Why aren’t we rewarding real innovation?

Supermarket giant, Tesco, has started to trial using robots to deliver its groceries to customers as part of its Tesco Now one-hour delivery service.

We look at how this initiative would fare under current R&D (Research and Development) tax policy, HMRC’s interpretation of the law and whether or not the current legislation is due an update by the Government.

According to recent news reports, Tesco has trialled robot delivery in Central London and is planning a wider roll-out of such deliveries over the coming weeks and months.

It’s envisaged these special deliveries will be made using driverless six-wheeled buggies that’ll be programmed to transport items within a three-mile radius, directly from stores or special delivery hubs.

This initiative is real innovation in action. It’s a really positive move, not just because it has the potential to revolutionise the food industry as we currently know it, it’s a step in the right direction, particularly as the UK wants to become a leader in digital and robotics, as mapped out in the Government’s UK Digital Strategy. (For more insight on the UK Digital Strategy, read our ‘UK Digital Strategy Commentary.’)

On the surface, Tesco’s delivery robots tick all of the relevant current policy points and come at a time when the Government is really pushing UK companies to think outside of the box and be more innovative.

But what would happen if an R&D tax relief claim was submitted for this particular initiative?

Commercial R&D and current policy

In the R&D world, the development of robotics is classed as being eligible R&D activity.
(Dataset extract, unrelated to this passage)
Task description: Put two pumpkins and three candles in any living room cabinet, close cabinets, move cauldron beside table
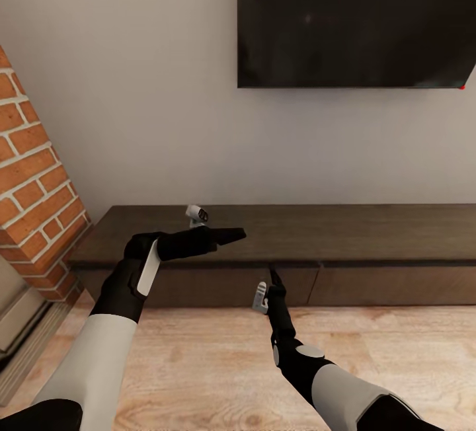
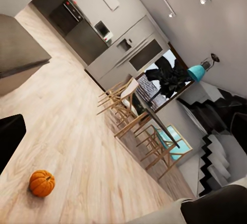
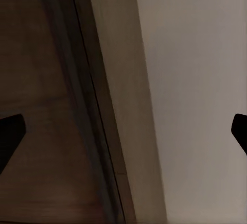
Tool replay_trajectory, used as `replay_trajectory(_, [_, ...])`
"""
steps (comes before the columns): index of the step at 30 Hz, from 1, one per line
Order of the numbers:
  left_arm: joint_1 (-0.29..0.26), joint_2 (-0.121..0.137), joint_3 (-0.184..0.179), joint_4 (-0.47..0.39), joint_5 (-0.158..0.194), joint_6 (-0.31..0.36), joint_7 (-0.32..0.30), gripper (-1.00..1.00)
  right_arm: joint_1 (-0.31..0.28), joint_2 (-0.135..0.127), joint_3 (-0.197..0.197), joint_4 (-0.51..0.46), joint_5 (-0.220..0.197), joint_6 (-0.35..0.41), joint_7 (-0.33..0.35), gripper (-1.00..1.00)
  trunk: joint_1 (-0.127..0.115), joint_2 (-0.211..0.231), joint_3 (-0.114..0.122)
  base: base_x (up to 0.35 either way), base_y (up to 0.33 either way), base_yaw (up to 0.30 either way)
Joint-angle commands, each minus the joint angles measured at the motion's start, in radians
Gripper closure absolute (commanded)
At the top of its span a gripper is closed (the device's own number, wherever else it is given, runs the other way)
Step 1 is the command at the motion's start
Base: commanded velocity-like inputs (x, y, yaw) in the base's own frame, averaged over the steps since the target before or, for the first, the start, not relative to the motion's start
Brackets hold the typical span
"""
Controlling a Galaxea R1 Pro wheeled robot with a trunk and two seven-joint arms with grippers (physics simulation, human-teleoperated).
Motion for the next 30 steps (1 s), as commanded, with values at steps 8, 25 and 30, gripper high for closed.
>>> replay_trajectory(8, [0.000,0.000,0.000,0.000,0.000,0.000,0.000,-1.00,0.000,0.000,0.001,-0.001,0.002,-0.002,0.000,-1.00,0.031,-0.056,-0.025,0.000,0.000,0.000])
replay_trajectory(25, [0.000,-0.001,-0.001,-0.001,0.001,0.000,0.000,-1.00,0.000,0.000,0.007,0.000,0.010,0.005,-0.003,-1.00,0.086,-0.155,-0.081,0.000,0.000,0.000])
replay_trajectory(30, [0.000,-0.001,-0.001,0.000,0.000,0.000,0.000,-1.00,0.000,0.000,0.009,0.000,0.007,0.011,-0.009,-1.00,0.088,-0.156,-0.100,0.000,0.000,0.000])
However, due to the way the legislation is currently written, Tesco’s delivery robots probably wouldn’t qualify for R&D tax relief.

The current R&D tax legislation is geared towards basic and applied research, not commercial research, innovation and development, which is what Tesco’s trial would be classed as. So, if Tesco did submit a claim, it’s highly likely that it would be challenged by HMRC.

At present, robotics is an area where new developments are borne day in, day out. However, because these new developments tend to utilise existing components and parts, (Tesco’s delivery robots included), they wouldn’t be considered as being revolutionary. And as a result, they wouldn’t be eligible for R&D tax relief.

But these delivery robots have the potential to radically transform the food industry as a whole, so surely, this is exactly the type of activity that the UK should be incentivising right now? And isn’t true innovation all about pushing the boundaries and embarking on this type of commercial research and development?

Prime time for a rethink

With the UK leaving the EU and the Government keen to achieve its high-profile plans to embrace the digital revolution head on, there’s real potential for the current R&D tax legislation to be revised. In doing so, it would really make a difference by recognising and rewarding commercial R&D. In turn, this would undoubtedly attract and further enhance other work of this nature across the UK.

Interestingly, 1% of the world’s population resides in the UK. The UK is also where between 16% and 20% of the world’s patents can be found, yet nothing seems to get commercialised. You only have to look at fast-evolving economies, such as the likes of South Korea, and their commercial innovations to see what’s possible.

Several years ago, these types of countries weren’t classed as being innovative, but these days, the vast majority of robotic technologies and advancements now come from the East. It’s not basic and applied R&D that’s helped transform them into the global R&D leaders they are today, but commercial R&D.

The UK has the desire to follow in these countries footsteps, so shouldn’t we be addressing the current mismatch between the current policy and how it’s applied? You only have to look at fast-tech companies to see the exponential growth that’s possible; incentivising both their commercial and basic and applied R&D will lead to increased jobs and increased skills right across the economy.

Yes, tried and tested is good, but unless the UK reprogrammes its approach to rewarding robotics innovation, unfortunately real innovation, like Tesco’s delivery robots, won’t get anywhere close to getting on the R&D tax relief radar anytime soon.